▶ [WHAT YOU SHOULD DO]
Each line from the top of the listing through the one holding "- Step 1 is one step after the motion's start" should be restated word for word, with nothing added and no pictures.

▶ [EXTRACTED DATA]
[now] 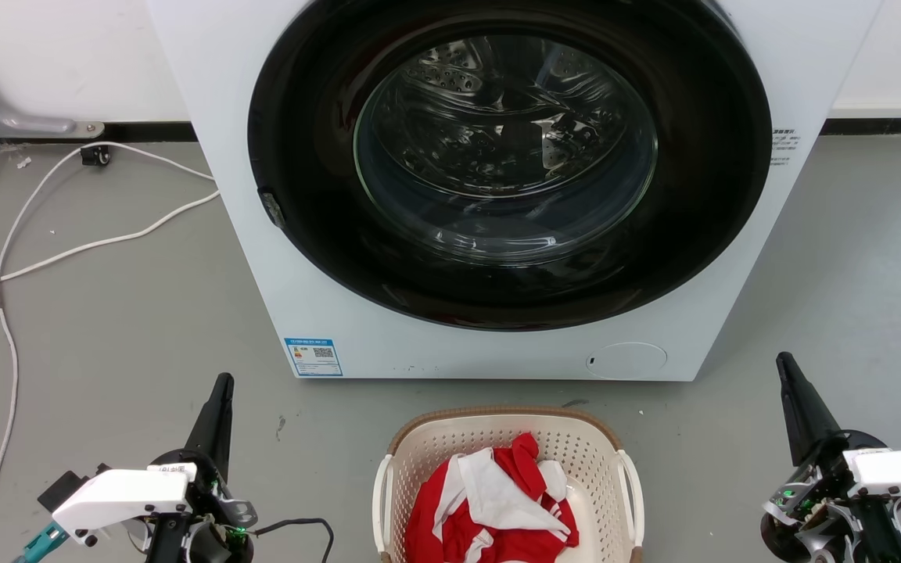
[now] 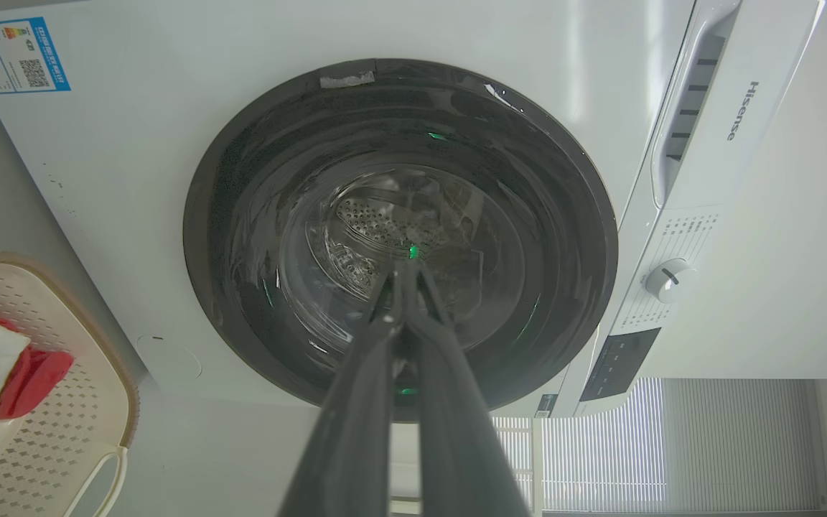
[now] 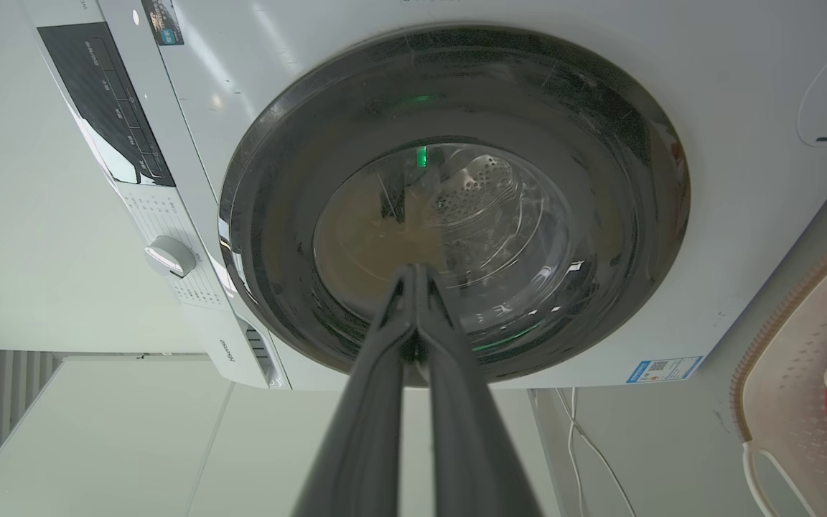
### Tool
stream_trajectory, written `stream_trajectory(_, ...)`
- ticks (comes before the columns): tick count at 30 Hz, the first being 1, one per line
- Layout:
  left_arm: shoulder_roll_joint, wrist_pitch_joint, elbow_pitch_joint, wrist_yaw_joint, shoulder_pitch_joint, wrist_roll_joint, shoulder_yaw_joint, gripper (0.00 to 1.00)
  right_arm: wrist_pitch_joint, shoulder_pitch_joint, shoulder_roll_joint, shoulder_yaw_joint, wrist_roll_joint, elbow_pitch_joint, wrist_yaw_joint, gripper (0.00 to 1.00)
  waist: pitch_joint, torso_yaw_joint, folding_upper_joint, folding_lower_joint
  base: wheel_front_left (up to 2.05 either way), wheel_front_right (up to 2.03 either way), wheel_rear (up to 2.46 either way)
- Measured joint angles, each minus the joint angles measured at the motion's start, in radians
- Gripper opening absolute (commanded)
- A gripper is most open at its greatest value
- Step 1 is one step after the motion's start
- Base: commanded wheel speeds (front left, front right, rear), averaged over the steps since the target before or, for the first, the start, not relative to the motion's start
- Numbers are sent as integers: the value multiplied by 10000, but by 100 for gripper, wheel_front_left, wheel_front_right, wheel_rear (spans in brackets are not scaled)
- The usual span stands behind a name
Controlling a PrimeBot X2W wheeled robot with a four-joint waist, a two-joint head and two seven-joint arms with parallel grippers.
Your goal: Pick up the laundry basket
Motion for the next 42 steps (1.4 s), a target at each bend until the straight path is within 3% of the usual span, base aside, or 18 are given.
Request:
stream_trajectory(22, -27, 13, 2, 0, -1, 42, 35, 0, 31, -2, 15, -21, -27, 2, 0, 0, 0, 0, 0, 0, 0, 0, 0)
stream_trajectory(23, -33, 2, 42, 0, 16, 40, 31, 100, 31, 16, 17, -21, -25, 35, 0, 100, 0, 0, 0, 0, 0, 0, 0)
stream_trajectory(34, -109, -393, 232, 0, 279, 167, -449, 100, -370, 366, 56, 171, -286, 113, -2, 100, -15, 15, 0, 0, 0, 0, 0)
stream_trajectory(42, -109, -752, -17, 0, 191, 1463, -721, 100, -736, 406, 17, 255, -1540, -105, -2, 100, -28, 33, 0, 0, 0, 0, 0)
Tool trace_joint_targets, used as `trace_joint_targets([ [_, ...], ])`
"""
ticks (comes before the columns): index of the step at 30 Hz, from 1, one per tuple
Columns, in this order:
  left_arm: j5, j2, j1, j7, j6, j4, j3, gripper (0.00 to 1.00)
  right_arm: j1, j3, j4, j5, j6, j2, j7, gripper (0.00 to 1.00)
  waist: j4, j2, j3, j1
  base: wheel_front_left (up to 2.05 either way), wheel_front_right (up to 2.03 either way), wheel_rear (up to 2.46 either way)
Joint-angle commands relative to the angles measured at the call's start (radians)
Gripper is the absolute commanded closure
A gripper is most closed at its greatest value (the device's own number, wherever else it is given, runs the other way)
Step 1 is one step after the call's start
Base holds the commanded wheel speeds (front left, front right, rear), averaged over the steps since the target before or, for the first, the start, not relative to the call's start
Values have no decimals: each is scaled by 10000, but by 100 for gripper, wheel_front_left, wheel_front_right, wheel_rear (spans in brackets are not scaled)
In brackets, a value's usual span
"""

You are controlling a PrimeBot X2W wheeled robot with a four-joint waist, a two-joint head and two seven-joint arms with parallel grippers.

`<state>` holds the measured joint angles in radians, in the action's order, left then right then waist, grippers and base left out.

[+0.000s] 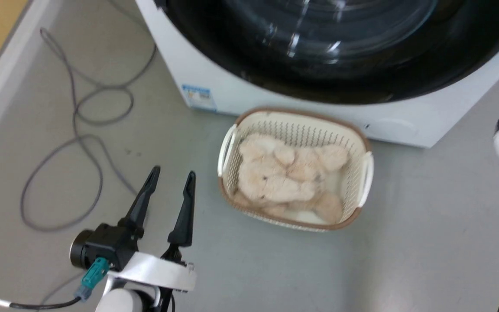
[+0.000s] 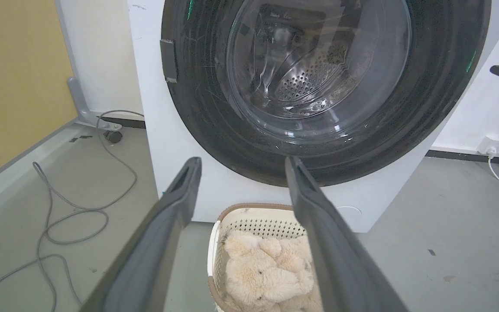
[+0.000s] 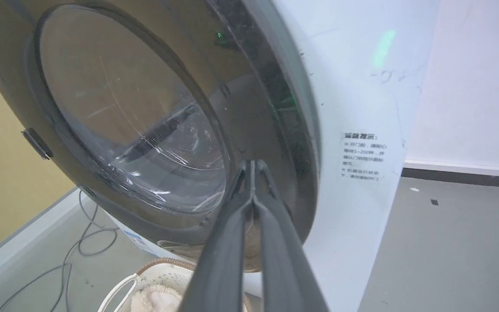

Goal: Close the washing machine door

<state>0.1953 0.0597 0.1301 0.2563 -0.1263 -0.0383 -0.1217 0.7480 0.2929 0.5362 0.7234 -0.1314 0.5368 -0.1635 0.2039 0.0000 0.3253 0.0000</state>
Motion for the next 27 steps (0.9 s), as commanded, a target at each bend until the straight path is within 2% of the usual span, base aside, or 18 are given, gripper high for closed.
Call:
trace_joint_targets([
  [1, -14, -2, -215, 55, -44, -79, 102, 0, -523, 17, -152, 29, 7, -152, -222, 100, -454, 0, -768, 0, 0, 0, 0],
  [7, -15, -19, -761, 55, -44, -237, 498, 0, -2488, -217, -924, -401, 7, -722, -736, 100, -1034, 0, -1777, 0, 0, 0, 0],
  [14, 200, -61, -1315, 55, -11, -482, 1011, 0, -4518, -1150, -2166, -1462, 7, -1889, -910, 100, -1593, 0, -2475, 0, 0, 0, 0],
  [27, 10, -86, -2053, 55, -19, -549, 985, 0, -7113, -2609, -4028, -3649, 7, -3619, -728, 100, -1918, 0, -3191, 0, 0, 0, 0],
])
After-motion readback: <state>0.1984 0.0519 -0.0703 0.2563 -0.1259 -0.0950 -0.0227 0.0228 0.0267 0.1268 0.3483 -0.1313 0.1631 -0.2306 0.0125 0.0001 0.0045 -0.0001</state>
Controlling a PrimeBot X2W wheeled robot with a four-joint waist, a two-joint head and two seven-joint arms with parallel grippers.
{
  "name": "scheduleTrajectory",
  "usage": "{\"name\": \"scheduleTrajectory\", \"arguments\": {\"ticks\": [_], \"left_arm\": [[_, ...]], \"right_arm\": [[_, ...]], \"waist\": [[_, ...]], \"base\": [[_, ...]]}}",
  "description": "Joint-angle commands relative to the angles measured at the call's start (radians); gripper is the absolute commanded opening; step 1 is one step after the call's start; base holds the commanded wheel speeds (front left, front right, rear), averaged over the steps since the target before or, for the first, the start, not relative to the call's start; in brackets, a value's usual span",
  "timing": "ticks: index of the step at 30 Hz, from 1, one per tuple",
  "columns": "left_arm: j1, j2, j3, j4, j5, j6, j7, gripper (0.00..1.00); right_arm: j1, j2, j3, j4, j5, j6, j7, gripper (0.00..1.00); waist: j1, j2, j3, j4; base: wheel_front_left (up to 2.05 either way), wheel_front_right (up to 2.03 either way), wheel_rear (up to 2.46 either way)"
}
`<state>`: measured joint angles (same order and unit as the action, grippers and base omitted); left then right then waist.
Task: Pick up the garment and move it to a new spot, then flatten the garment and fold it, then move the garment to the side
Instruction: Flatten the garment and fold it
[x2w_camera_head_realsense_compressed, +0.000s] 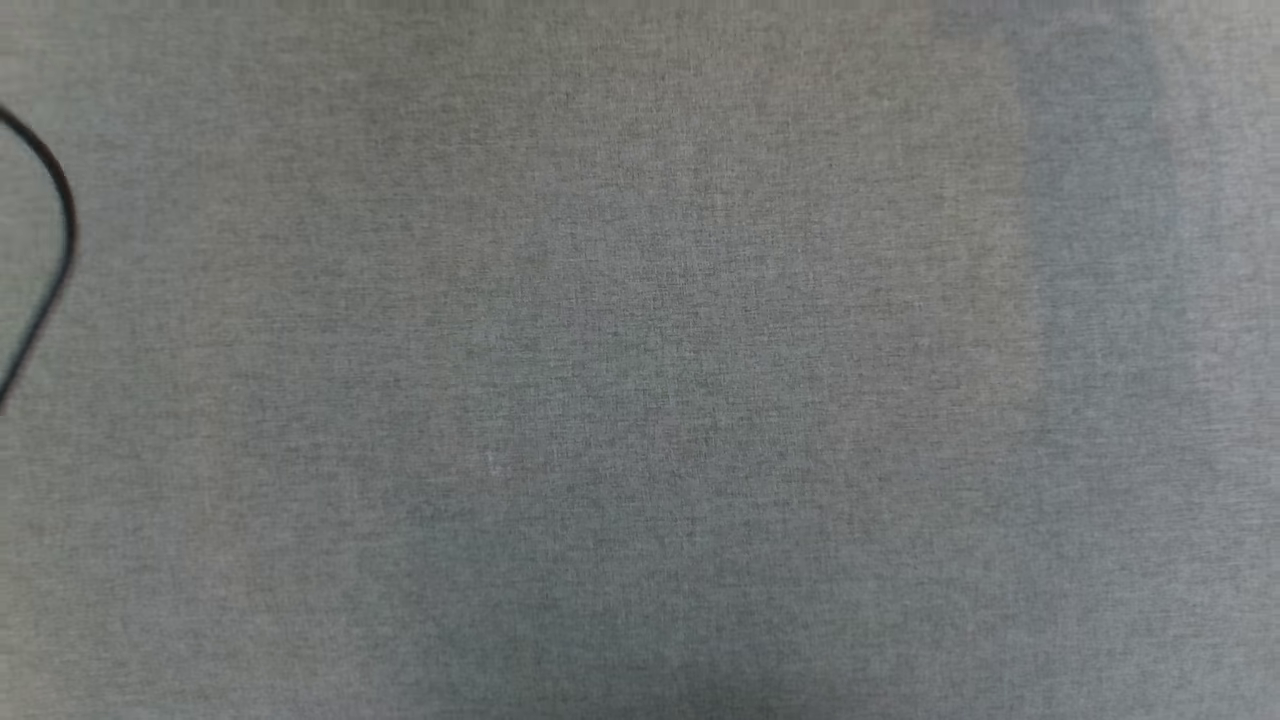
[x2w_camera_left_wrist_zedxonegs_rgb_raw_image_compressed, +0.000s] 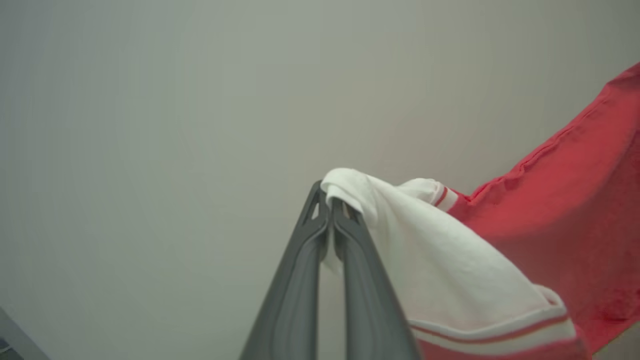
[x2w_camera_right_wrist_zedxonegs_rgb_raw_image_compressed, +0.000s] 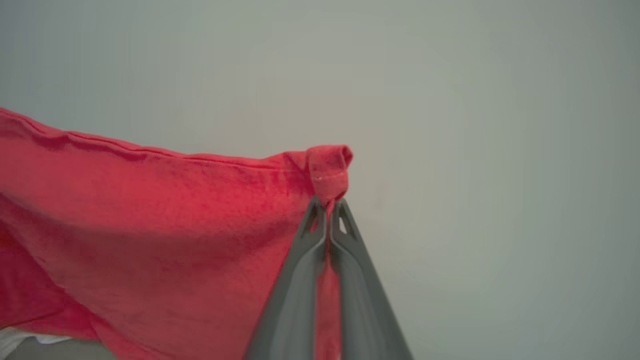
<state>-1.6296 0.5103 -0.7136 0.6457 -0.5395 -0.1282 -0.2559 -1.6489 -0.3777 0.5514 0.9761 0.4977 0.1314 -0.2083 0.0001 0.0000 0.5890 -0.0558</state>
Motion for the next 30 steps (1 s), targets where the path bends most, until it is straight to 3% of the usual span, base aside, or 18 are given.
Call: {"name": "scheduleTrajectory", "arguments": {"ticks": [1,6,16,22,30], "left_arm": [[0.087,0.011,0.024,-0.037,0.015,0.002,-0.006,0.00],[0.362,0.015,0.092,-0.151,0.049,0.011,-0.006,0.00],[0.943,0.014,0.197,-0.361,0.109,0.069,-0.006,0.00],[1.223,-0.024,0.216,-0.429,0.139,0.101,-0.006,0.00],[1.457,-0.106,0.210,-0.414,0.170,0.083,-0.006,0.00]], "right_arm": [[0.066,0.006,0.023,-0.012,0.025,-0.001,-0.015,0.00],[0.264,-0.014,0.104,-0.085,0.103,-0.001,-0.036,0.00],[0.669,-0.137,0.214,-0.265,0.235,-0.001,-0.050,0.00],[0.900,-0.184,0.239,-0.344,0.275,-0.001,-0.052,0.00],[1.193,-0.232,0.178,-0.404,0.285,-0.001,-0.053,0.00]], "waist": [[-0.0001,0.0000,-0.055,0.009],[-0.0001,0.0000,-0.151,0.023],[-0.0001,0.0000,-0.318,0.023],[-0.0001,0.0000,-0.385,0.023],[-0.0001,0.0000,-0.455,0.041]], "base": [[0.00,0.00,0.00],[0.00,0.00,0.00],[0.00,0.00,0.00],[0.00,0.00,0.00],[0.00,0.00,0.00]]}}
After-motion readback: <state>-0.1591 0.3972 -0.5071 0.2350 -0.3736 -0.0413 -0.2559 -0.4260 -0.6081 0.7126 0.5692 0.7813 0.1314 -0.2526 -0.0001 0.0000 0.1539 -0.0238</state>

▶ [TASK ANSWER]
[now] 
[now] 
[now] 
### Tool
stream_trajectory, written `stream_trajectory(_, ...)`
- ticks (comes before the columns): tick count at 30 Hz, the first being 1, one per line
- Layout:
  left_arm: shoulder_roll_joint, wrist_pitch_joint, elbow_pitch_joint, wrist_yaw_joint, shoulder_pitch_joint, wrist_roll_joint, shoulder_yaw_joint, gripper (0.00 to 1.00)
  right_arm: wrist_pitch_joint, shoulder_pitch_joint, shoulder_roll_joint, shoulder_yaw_joint, wrist_roll_joint, elbow_pitch_joint, wrist_yaw_joint, gripper (0.00 to 1.00)
  waist: pitch_joint, torso_yaw_joint, folding_upper_joint, folding_lower_joint
  base: wheel_front_left (up to 2.05 either way), wheel_front_right (up to 2.03 either way), wheel_rear (up to 2.46 either way)
- Measured joint angles, each minus the joint angles measured at the motion's start, in radians
- Gripper opening absolute (commanded)
- A gripper is most open at its greatest value
- Step 1 is one step after the motion's start

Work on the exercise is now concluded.